Tēnā koe, Mr Speaker.

Kia ora tātou katoa i tēnei ahiahi.

If you were to attend any significant Māori hui these days, you are likely to hear waiata, songs, that connect directly to the trenches of Passchendaele and the Somme.

The unofficial national anthem, ‘Pokare Kare Ana’, was popular with Māori soldiers preparing to go to war in 1915. ‘Te Ope Tuatahi’ was popular in 1916, a recruiting song crafted by Sir Apirana Ngata and Paraire Tōmoana. ‘I Runga o Nga Puke’ was sung in September 1915 to farewell the second Māori contingent. ‘Hoea Rā Te Waka Nei’ derives from a call for financial support for men in the trenches in France in 1917. ‘E Pari Rā’ was a song for Māori soldiers lost in battle during World War I. I remember all of these songs. We learnt them as a part of our kapa haka at school at St Stephens. They were songs that we learnt, maybe not necessarily recognising the significance of these particular songs and their message.

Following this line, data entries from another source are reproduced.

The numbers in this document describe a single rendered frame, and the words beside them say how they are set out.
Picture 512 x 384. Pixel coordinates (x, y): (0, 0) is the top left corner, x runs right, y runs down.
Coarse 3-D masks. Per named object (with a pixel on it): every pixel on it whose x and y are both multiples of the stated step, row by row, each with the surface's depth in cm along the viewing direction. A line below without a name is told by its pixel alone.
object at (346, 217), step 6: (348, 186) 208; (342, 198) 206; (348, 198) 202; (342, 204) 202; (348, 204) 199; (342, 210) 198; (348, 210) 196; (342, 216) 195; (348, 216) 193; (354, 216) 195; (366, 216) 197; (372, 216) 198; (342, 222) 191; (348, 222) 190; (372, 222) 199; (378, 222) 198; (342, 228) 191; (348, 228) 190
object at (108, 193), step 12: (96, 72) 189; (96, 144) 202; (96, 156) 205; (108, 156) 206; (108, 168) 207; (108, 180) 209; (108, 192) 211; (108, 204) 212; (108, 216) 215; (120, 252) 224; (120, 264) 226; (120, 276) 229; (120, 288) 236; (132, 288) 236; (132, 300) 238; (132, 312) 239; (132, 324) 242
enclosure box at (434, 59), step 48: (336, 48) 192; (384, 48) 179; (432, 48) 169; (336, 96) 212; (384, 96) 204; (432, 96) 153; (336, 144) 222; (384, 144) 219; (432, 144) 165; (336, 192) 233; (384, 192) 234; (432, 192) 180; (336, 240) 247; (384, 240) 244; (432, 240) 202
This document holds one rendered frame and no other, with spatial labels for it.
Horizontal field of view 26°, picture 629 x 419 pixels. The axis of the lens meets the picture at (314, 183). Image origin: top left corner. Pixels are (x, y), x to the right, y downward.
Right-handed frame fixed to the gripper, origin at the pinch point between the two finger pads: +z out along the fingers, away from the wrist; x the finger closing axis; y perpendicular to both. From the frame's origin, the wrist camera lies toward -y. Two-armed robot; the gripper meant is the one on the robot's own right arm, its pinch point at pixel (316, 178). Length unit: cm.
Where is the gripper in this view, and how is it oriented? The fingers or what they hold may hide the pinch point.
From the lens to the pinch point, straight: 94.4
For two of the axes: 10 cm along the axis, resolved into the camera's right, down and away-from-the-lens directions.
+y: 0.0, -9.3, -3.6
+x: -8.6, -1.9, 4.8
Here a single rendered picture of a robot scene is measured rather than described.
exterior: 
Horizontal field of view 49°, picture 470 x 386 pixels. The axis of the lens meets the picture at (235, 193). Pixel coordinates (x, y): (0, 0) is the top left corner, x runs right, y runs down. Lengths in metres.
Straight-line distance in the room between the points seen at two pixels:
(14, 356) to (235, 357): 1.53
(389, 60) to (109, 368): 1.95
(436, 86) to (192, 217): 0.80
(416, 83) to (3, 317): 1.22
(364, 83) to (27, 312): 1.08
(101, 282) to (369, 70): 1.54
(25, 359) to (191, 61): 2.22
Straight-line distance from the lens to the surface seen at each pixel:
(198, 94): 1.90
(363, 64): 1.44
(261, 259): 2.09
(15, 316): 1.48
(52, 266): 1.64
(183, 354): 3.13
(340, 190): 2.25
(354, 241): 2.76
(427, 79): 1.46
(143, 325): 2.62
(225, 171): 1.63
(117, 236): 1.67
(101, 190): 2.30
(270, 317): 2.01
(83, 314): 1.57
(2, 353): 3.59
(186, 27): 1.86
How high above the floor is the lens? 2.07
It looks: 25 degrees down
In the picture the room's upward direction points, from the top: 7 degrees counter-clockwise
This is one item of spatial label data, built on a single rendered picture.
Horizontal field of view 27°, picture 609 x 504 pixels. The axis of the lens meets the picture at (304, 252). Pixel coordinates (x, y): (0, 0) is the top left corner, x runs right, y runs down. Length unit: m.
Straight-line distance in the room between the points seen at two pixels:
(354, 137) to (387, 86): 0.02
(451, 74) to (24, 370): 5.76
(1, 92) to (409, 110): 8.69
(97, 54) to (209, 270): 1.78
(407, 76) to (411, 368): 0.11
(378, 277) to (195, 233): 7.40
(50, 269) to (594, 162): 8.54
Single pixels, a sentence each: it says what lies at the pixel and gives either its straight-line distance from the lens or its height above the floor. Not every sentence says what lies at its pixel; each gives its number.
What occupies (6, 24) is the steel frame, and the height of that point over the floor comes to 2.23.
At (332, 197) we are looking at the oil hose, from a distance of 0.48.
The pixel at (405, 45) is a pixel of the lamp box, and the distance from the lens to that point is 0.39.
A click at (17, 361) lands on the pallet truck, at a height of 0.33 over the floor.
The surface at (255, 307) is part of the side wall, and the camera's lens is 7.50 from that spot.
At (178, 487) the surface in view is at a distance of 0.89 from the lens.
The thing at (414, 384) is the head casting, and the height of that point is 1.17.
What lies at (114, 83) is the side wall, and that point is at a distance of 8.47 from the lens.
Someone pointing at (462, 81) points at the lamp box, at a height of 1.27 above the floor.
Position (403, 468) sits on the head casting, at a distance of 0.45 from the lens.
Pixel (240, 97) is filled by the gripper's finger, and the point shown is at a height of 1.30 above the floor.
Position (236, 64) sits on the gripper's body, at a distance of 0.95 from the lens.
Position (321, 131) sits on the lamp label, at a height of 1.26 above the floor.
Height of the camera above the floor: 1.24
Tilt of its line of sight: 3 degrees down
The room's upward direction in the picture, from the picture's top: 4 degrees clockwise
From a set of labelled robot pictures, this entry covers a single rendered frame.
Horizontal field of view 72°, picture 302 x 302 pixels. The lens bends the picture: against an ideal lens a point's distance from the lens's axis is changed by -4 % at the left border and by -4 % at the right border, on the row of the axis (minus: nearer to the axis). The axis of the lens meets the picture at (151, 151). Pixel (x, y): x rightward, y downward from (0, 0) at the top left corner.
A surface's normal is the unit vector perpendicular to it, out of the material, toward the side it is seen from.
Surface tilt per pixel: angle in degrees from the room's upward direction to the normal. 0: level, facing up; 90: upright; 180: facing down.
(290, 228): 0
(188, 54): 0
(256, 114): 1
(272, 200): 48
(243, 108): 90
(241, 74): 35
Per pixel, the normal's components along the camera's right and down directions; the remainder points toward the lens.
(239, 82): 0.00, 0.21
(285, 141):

The fact that these waiata amongst many, many others are still part of our lives in effect means that the history and tragedies experienced in World War I live on in the hearts and the memories of this generation.

Other speakers have spoken of the loss. I want to focus instead on the decimation of whakapapa Māori experienced during World War I. The first Māori contingent, Te Hokowhitu a Tū, which there is a kapa haka group named after, sailed from Aotearoa in February 1915 and fought as combat engineers and snipers in Gallipoli.

In all, 477 men marched in; only 134 marched out. More than 2,000 Māori served in the *Māori Pioneer Battalion, a native contingent. I note that the word ‘native’ was not dropped from official use until 1947.

There was an interesting context to Māori participation in World War I. Promoters of imperial policy opposed the idea of ‘natives’ fighting in a war amongst Europeans, fearing that they might seek equal treatment with European soldiers or, worse still, might turn on their colonial masters. Indeed, imperial policy had officially excluded Māori from fighting in South Africa.

But some Māori leaders, such as Tā Apirana Ngata, saw participation in war as the price of citizenship. It was a view that involvement by Māori would strengthen the ability of other New Zealanders to accord tangata whenua equal status with non-Māori. Many years later, at the onset of the Second World War, Sir Apirana Ngata explained this view in the booklet he wrote in 1943, entitled The Price of Citizenship, which asks “whether the civilians of New Zealand, men, and women, fully realised the implications of the joint participation of Pakeha and Maori in this last demonstration of the highest citizenship.”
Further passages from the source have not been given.